• Aim of the task: Copy out all lines from the material that contain the string "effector".

• Data segment:
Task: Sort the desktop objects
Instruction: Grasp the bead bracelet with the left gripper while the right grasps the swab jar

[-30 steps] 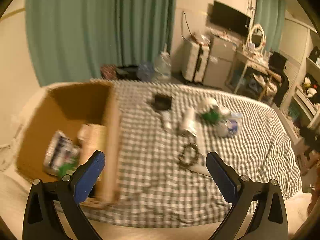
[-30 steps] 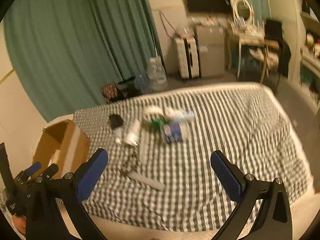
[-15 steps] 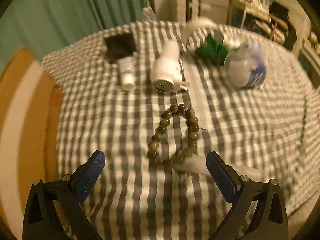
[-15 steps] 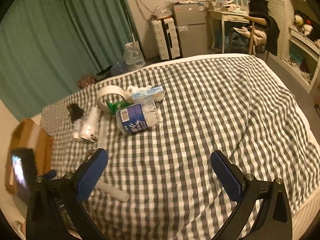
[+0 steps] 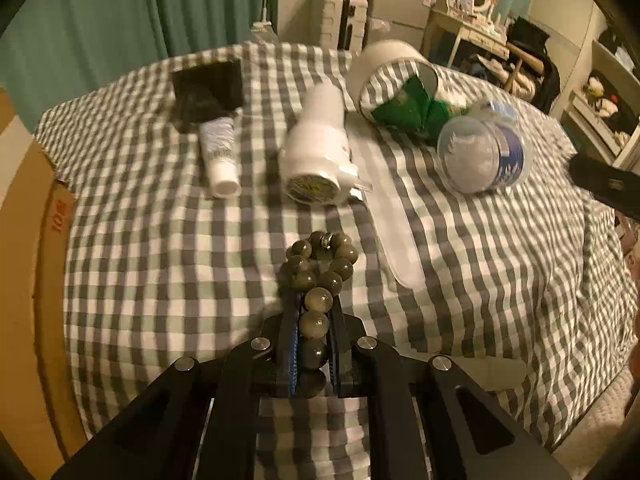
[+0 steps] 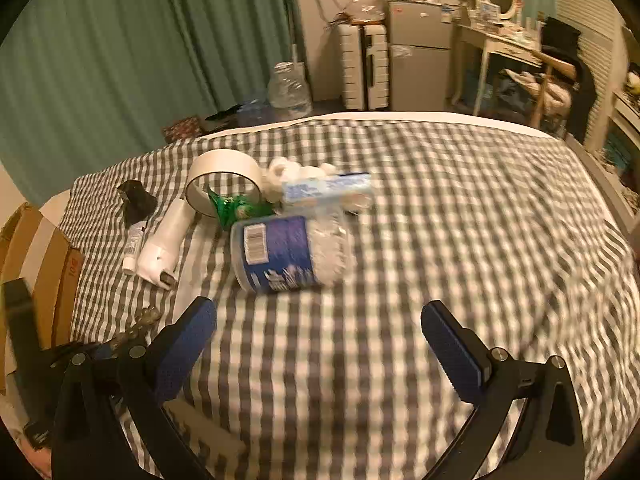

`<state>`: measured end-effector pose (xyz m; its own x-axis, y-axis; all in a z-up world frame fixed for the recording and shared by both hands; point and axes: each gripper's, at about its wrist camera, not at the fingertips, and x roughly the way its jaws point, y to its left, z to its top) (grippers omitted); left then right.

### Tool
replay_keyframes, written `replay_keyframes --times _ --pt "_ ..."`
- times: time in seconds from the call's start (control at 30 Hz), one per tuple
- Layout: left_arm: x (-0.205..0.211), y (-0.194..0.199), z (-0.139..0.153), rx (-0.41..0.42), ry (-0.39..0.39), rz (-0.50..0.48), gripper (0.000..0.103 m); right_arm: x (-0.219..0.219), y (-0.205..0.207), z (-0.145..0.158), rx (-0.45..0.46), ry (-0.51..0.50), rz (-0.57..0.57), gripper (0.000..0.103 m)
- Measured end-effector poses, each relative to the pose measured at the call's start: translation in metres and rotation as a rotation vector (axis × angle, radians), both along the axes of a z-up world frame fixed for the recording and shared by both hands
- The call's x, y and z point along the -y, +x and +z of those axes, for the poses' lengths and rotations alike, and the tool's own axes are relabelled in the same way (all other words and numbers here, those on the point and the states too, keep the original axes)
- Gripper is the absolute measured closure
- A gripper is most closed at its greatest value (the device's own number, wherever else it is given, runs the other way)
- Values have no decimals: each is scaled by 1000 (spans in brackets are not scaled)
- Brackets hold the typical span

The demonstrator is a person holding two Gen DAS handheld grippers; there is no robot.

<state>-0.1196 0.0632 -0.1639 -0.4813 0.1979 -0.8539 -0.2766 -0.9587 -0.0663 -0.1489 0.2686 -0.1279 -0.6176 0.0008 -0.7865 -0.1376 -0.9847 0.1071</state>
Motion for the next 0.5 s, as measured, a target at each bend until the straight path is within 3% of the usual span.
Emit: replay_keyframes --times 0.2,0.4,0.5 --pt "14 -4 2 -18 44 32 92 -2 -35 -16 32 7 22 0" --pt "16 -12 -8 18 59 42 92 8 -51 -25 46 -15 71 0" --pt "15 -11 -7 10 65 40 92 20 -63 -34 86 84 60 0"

• Task solution:
`<state>`: measured end-effector pose (xyz m; its own x-axis, y-axis; all in a z-up world frame fixed for the recording and shared by both hands; point and axes: each gripper's, at about its wrist camera, not at the fingertips, and x roughly the way its jaws point, y to its left, z to its top) (grippers omitted); left then right.
- Measured end-effector poses, each relative to the pose measured at the call's start: translation in metres and rotation as a rotation vector (axis × angle, radians), both along the axes of a z-up world frame fixed for the recording and shared by both hands

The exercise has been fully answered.